#### [Task details]
Answer with the exact lines of the following material from the one containing "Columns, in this" through the one containing "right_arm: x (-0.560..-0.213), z", both end lines included.

== Segment start ==

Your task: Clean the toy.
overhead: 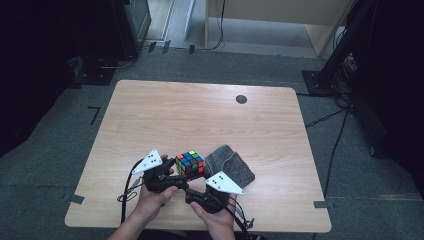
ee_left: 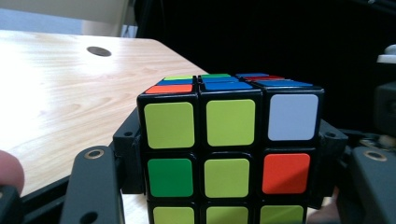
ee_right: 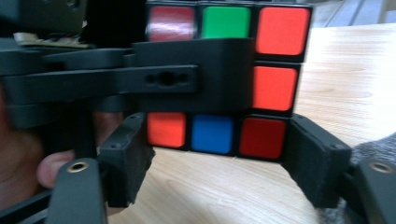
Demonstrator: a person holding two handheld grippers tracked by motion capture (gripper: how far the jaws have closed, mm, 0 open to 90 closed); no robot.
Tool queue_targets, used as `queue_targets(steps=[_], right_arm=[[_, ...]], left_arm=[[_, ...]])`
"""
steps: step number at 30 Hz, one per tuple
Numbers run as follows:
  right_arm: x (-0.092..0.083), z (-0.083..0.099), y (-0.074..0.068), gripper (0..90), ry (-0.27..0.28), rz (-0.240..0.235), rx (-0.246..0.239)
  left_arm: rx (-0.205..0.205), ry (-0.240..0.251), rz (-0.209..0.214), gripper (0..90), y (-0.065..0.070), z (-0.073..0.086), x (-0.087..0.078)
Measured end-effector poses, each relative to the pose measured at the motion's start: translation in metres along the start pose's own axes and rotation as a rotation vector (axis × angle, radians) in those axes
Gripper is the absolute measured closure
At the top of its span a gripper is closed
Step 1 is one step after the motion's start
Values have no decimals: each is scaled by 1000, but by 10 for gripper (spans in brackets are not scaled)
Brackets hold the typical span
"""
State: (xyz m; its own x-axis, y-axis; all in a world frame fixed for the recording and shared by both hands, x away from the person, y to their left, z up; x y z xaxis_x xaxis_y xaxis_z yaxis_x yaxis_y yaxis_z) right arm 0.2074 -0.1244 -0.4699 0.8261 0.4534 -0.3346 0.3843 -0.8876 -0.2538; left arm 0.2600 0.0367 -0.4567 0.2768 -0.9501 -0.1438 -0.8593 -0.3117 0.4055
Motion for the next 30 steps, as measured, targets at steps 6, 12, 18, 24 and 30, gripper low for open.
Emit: queue_targets(steps=[6, 12, 18, 24, 30], right_arm=[[-5, 1, -3, 335, 36, 40, -60], [-6, 0, 2, 339, 19, 37, -90], [-8, -1, 18, 341, -37, 34, -76], [-13, -8, 38, 341, -60, 34, -70], [-23, -23, 53, 341, -78, -15, -18]], left_arm=[[-26, 4, 33, 326, -3, -1, -1], [-38, 25, 41, 223, -6, -5, -7], [-11, 61, 50, 197, -12, -13, -21], [110, 6, 37, 202, -18, -9, -29], [299, -142, -16, 203, -12, 3, -21]])
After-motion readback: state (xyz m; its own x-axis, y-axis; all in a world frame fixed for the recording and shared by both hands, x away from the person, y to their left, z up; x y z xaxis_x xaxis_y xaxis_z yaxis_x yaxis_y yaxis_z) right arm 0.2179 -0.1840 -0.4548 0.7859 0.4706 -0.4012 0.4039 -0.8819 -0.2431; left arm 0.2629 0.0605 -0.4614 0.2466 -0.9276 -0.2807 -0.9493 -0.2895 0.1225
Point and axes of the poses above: each handheld gripper's, and its own axes: x roughly forward along the jaws, z roughly out of its underside, y roughly to its right, the point moved 2 cm from there along x, roughly forward along the jaws, and after that the axes turned 11 degrees about z, right-handed, at the moved point
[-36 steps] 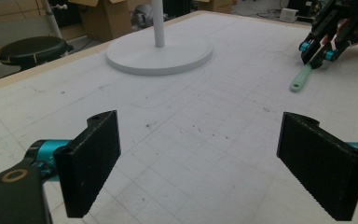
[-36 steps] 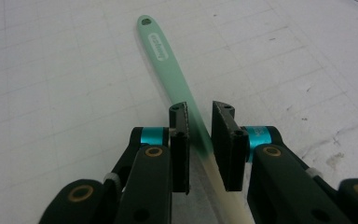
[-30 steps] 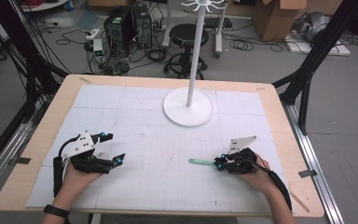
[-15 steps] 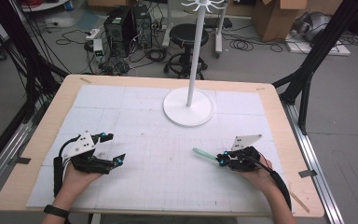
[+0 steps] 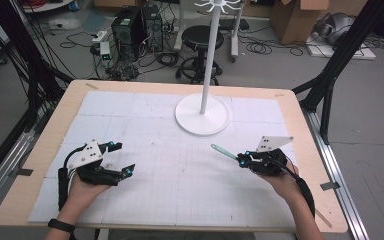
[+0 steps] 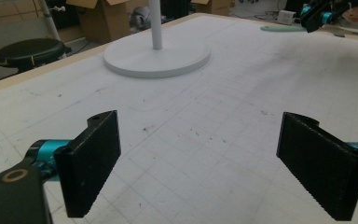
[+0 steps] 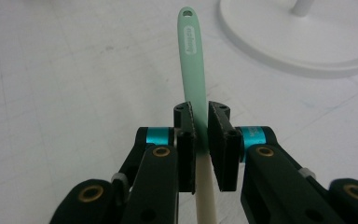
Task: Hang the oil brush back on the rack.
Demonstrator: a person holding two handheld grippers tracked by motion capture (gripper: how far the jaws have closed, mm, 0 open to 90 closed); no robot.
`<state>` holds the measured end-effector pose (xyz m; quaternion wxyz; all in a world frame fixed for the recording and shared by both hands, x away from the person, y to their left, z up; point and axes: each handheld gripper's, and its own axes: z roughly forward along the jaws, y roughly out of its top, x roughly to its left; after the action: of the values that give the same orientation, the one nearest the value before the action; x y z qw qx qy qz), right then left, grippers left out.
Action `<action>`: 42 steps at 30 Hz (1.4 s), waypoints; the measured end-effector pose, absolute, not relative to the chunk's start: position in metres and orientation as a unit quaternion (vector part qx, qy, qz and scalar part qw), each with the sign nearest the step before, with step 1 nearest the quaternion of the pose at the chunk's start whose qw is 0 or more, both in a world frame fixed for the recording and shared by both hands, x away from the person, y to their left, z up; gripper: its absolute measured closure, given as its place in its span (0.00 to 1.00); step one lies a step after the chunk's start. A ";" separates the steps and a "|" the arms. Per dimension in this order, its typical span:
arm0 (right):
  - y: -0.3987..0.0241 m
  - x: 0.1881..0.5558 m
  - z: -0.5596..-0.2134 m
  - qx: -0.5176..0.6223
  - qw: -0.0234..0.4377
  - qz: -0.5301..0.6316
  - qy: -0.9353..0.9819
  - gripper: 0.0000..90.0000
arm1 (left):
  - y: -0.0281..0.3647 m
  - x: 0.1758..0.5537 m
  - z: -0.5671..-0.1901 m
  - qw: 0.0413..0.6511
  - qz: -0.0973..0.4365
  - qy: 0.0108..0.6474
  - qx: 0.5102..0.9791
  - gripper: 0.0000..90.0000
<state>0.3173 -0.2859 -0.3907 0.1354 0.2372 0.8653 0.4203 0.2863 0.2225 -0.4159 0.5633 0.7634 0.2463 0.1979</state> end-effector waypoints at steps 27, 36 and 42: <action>-0.279 0.347 -0.248 0.280 0.269 0.538 0.748 0.92 | 0.224 0.286 -0.413 0.584 0.190 0.247 0.750 0.16; -0.272 0.354 -0.208 0.281 0.309 0.561 0.715 0.92 | 0.224 0.285 -0.411 0.587 0.191 0.243 0.748 0.16; -0.266 0.356 -0.192 0.288 0.320 0.572 0.698 0.91 | 0.224 0.285 -0.411 0.590 0.189 0.243 0.746 0.16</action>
<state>0.3561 -0.2662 -0.1916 0.3199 0.2884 0.6980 0.5721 0.2846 0.2242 -0.4105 0.5902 0.7463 0.2429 0.1889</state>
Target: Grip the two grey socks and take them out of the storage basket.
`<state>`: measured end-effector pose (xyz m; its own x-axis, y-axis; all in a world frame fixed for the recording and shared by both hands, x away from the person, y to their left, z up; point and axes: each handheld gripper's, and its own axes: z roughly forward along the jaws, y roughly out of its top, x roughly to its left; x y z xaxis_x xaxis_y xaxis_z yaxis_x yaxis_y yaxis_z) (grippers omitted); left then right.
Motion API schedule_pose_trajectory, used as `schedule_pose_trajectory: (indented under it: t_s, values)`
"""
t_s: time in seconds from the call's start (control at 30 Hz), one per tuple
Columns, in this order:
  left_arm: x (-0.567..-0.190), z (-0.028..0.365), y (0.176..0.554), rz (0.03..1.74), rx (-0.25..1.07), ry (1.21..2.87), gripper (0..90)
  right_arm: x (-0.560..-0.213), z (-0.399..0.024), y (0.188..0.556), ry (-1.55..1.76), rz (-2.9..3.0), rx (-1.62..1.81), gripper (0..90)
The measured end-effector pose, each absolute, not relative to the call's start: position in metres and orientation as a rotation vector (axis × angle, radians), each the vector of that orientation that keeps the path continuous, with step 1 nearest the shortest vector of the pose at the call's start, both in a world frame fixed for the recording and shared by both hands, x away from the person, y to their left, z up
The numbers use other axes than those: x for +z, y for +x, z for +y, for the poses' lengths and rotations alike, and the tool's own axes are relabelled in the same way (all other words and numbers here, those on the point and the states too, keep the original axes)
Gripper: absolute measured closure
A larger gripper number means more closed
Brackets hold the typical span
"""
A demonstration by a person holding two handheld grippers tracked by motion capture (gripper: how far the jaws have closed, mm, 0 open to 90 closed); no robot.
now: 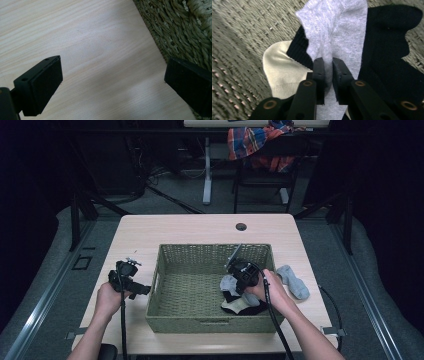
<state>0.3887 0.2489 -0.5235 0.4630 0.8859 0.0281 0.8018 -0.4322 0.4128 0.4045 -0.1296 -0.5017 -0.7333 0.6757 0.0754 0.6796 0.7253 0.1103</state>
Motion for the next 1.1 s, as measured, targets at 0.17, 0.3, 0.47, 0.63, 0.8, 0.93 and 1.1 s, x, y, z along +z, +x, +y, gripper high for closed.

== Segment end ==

#### [Response area]
Columns, in this order:
  left_arm: x (-0.567..-0.190), z (-0.028..0.365), y (0.176..0.554), rz (0.03..1.74), rx (-0.25..1.07), ry (1.21..2.87), gripper (0..90)
  right_arm: x (-0.560..-0.213), z (-0.399..0.024), y (0.188..0.556), ry (-1.55..1.76), rz (-2.9..3.0), rx (-1.62..1.81), gripper (0..90)

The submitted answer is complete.